TASK DIRECTIONS. Tell how many lines in the data hold "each", giving that figure alone.

EXERCISE DATA.
***

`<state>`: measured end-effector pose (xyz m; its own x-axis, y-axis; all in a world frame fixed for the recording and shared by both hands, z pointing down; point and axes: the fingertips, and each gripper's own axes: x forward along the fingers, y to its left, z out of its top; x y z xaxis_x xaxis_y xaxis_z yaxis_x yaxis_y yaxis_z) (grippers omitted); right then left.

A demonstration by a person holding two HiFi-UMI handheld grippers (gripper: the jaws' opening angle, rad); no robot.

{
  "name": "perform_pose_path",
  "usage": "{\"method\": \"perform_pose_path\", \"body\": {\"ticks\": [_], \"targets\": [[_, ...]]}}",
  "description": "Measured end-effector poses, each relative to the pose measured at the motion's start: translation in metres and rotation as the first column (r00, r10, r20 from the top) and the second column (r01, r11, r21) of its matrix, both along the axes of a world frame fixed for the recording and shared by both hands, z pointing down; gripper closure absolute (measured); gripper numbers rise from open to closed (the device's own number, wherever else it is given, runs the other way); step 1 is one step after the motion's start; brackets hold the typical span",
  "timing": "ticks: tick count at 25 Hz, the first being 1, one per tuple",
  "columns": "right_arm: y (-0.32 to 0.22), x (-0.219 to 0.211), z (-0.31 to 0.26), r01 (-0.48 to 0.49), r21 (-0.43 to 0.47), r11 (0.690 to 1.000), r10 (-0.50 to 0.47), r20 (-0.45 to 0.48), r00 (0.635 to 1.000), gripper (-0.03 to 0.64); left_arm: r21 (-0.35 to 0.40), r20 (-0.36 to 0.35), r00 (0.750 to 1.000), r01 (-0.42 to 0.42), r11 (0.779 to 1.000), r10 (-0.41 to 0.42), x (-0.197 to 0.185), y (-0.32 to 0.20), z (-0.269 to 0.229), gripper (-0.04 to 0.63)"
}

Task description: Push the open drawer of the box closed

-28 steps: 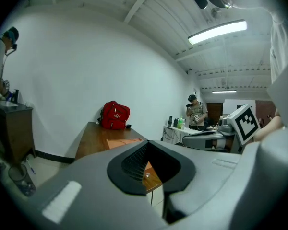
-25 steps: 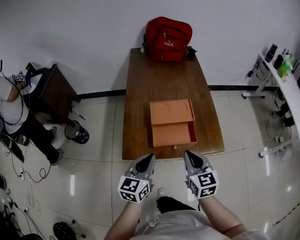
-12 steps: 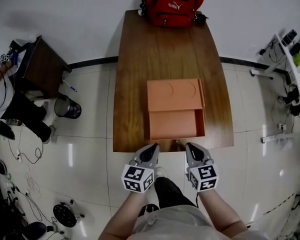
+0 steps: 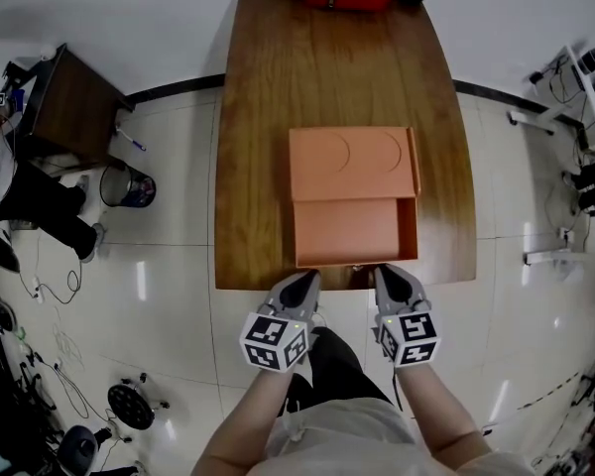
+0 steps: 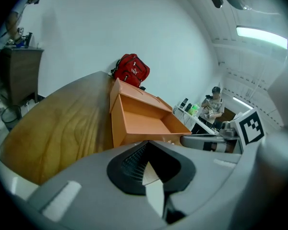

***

TASK SOLUTION. 2